Zealots want a candidate to mouth hawkish pieties and never to indicate any sympathy for Palestinians.
By MJ ROSENBERG
On Tuesday, millions of voters in 21 states made their choice for president. Super Tuesday marked the end of the preliminary stage of "The Making of the President 2008" and will move us very close to the main event. From a roster of more than a dozen potential presidents, we are now down to just Senators Clinton and Obama on the Democratic side and Senator McCain and Governors Romney and Huckabee for the Republicans. This early deciding is relatively new. In 1960, Lyndon Johnson's campaign for president did not start until days before the July convention. Robert Kennedy launched his 1968 bid on St. Patrick's Day.
But here we are in February 2008 and, in both parties, the winnowing down to the two finalists is well underway. Thus far, the Israeli-Palestinian conflict has barely been mentioned by any of the candidates. If past history is any guide, it won't be mentioned much and, when it is, only in front of Jewish audiences where effusive declarations of support for Israel will be offered.
We all know why. Candidates fear to speak with any candor about Israel because they suspect, and not without cause, that the only people paying attention to what they say will be zealots.
Candidates are not dumb. They have seen the polls, which show that the overwhelming majority of pro-Israel Jews support the two-state solution and the peace process. But they also know that, overwhelming as that majority may be, it is a soft majority. Pro-Israel voters who favor negotiations do not vote solely on the basis of a candidate's position on the Middle East. They vote, like most Americans, on a host of issues that affect all Americans. Zealots don't vote that way. They vote (and make political contributions) based on one issue. Like all single-issue blocs they have a disproportionate influence on the way a candidate addresses their sole concern.

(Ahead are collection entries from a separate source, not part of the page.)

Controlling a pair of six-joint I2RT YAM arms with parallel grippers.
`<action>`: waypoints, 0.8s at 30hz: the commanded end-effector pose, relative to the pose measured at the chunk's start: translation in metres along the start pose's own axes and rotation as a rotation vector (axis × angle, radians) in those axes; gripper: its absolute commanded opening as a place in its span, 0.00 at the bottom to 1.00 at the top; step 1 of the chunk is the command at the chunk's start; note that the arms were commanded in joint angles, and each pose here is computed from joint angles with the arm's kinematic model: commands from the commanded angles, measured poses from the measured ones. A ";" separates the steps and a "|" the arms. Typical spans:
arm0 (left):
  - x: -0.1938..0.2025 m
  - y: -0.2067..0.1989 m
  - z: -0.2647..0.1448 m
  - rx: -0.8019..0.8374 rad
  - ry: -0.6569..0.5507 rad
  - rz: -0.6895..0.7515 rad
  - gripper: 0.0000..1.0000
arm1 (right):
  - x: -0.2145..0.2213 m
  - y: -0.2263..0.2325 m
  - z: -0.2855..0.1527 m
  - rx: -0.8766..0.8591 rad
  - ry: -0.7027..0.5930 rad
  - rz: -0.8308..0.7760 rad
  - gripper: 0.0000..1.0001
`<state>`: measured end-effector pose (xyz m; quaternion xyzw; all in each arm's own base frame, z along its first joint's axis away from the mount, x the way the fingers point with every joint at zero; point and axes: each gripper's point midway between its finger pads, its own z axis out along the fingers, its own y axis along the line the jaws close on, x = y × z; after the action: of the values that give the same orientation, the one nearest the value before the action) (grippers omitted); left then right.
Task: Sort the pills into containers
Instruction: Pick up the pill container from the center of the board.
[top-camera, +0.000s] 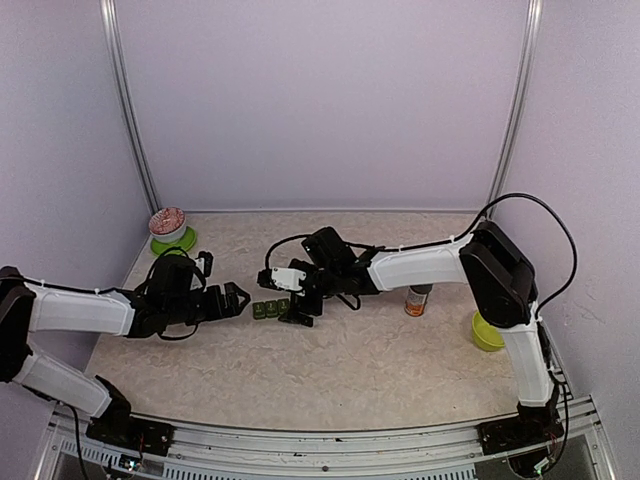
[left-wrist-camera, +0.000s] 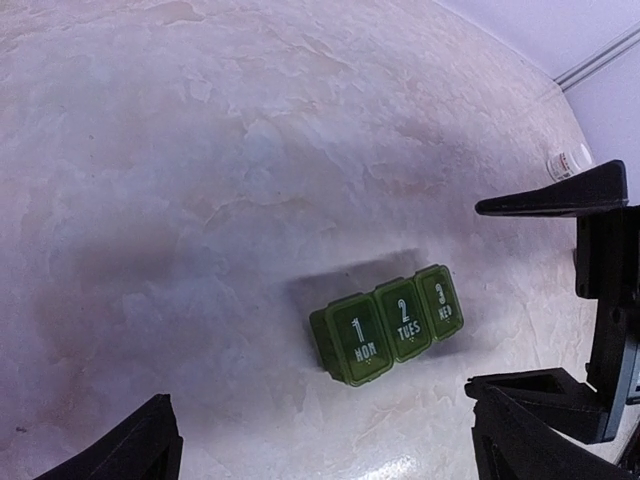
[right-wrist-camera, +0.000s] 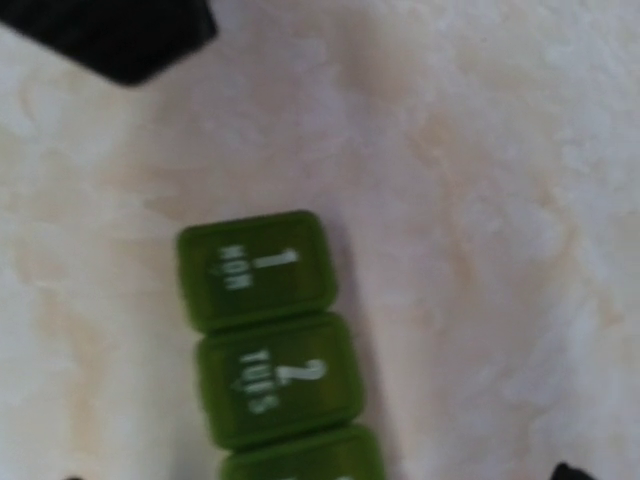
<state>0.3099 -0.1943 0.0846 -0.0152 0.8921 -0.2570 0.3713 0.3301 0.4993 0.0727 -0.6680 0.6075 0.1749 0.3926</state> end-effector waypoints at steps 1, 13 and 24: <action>-0.006 0.007 -0.007 0.004 -0.040 -0.047 0.99 | -0.011 0.001 0.015 0.077 0.018 -0.188 1.00; -0.008 0.023 -0.015 -0.028 -0.073 -0.088 0.99 | -0.005 0.011 0.046 0.070 0.111 -0.286 0.91; -0.006 0.023 -0.012 -0.018 -0.068 -0.093 0.99 | 0.013 0.015 0.051 0.057 0.175 -0.301 0.78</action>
<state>0.3097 -0.1683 0.0867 -0.0659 0.8825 -0.2607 0.3860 0.3345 0.5334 0.0475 -0.7387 0.5344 0.0528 0.4074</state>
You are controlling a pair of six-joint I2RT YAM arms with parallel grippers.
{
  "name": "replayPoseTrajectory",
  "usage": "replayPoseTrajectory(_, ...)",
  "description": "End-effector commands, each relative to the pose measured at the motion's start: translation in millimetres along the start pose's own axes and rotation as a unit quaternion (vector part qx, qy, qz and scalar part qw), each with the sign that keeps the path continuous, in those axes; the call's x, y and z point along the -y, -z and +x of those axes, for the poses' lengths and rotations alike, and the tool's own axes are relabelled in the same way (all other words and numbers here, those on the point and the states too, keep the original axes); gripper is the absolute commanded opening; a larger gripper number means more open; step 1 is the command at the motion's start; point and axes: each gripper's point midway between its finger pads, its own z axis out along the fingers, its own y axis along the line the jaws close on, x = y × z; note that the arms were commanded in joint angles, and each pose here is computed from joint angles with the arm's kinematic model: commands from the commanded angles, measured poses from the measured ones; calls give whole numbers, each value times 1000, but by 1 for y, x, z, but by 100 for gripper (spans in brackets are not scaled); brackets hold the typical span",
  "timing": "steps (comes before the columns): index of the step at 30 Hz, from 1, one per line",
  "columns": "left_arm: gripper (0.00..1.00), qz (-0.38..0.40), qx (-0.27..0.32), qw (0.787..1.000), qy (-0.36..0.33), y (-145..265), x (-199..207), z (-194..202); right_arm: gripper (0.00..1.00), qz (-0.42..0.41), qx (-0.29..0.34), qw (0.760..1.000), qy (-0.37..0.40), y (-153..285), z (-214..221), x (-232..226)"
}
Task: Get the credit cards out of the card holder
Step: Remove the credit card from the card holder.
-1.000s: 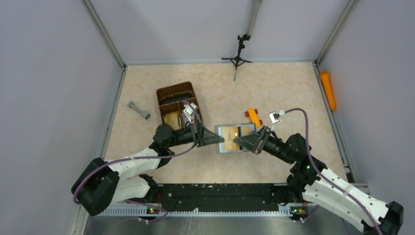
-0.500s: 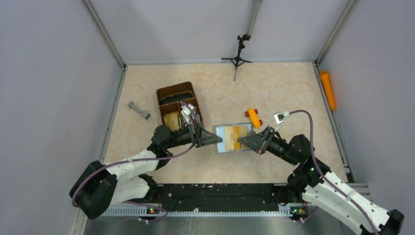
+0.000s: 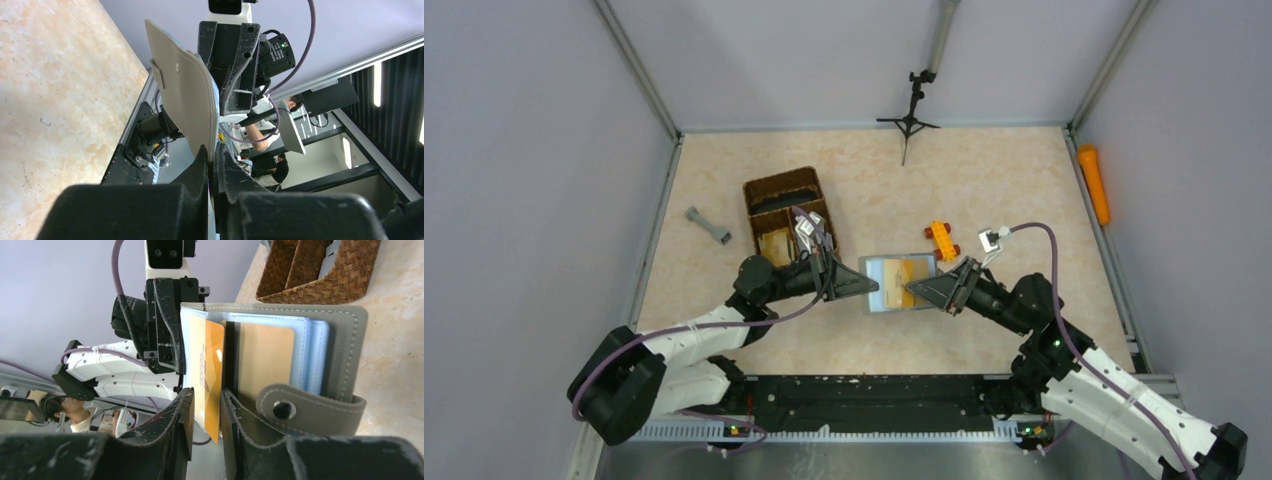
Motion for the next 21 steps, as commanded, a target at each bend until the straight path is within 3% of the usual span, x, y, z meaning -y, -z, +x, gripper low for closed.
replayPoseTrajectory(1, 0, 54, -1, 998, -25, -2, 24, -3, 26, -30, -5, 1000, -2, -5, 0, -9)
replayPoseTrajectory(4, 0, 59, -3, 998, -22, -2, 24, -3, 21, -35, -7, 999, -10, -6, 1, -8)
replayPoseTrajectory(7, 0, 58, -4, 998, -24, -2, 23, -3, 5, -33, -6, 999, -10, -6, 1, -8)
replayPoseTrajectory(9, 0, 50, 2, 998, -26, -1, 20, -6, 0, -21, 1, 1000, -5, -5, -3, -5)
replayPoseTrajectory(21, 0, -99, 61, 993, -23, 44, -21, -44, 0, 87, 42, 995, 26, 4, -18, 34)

The zealous single-issue voter does not require all that much to gain his support. All he wants is for a candidate to mouth hawkish pieties and never ever to indicate any sympathy for Palestinians.
THEN THERE is the truly ugly part of the political game played by the ideological zealots and bigots. The smearing of candidates as anti-Israel or anti-Semitic by invoking utterly meaningless past actions (Clinton's kissing Suha Arafat) or flat-out lies (devout Christian Obama is a secret Muslim). The Internet has revolutionized the delivering of information but, even more, the delivery of disinformation, lies, and smears.
The smear campaigns could do serious damage to long-standing strong relationships between America's various minority groups.
The idea that these attacks are emanating from the lunatic-fringe of the Jewish community is as ironic as it is troubling. Even more troubling is that supposedly intelligent people believe racist libels simply because they show up in their in-box.
MEANWHILE, of course, Israel's travails continue. The very policies pushed on public officials and candidates by supposedly pro-Israel advocacy groups have produced disaster for Israel. They ensured that US assistance to Abu Mazen's Palestinian Authority would be so stingy that Hamas would beat Fatah in the Palestinian elections. They supported only Israel's unilateral withdrawal from Gaza, but not a negotiated agreement with the Palestinians that would have gotten Israel out of Gaza without transforming it into a terror launching pad. They pressured the Bush administration not to insist on the immediate dismantling of the illegal outposts and checkpoints not needed for Israeli security even though such actions would have boosted Abbas and harmed Hamas. They encouraged neither prisoner exchanges nor cease-fires, nor a permanent settlements freeze, oblivious to how they were strengthening Hamas. In short, these status quo positions - which candidates are pressured to endorse - have done nothing for Israel, other than to perpetuate the misery typified by the words Gaza and Sderot.
So what is a candidate to say, particularly about the Arab-Israeli conflict?
I've written this before. A candidate should say: "If I am elected President, I will do everything in my power to bring about negotiations between Israelis and Palestinians with the goal of achieving peace and security for Israel and a secure state for the Palestinians. As a supporter of Israel, I believe that Israel's surest route to security is by reaching an agreement with the Palestinians. Furthermore, I believe that achieving an equitable Israeli-Palestinian agreement will advance America's interests throughout the Middle East and the Muslim world. Peace between Israel and the Arabs will only be achieved by means of US leadership and I intend to provide it."
Grandstand rhetoric about a candidate's undying love for Israel is meaningless if not coupled with the promise of leadership to help bring it peace.
Pro-Israel policies should produce results that are good for Israel. That is obvious. Equally obvious is that the policies promoted by the single-issue crowd have produced the opposite. Pro-Israel? I think not.
The writer is the director of Israel Policy Forum's Washington Policy Center.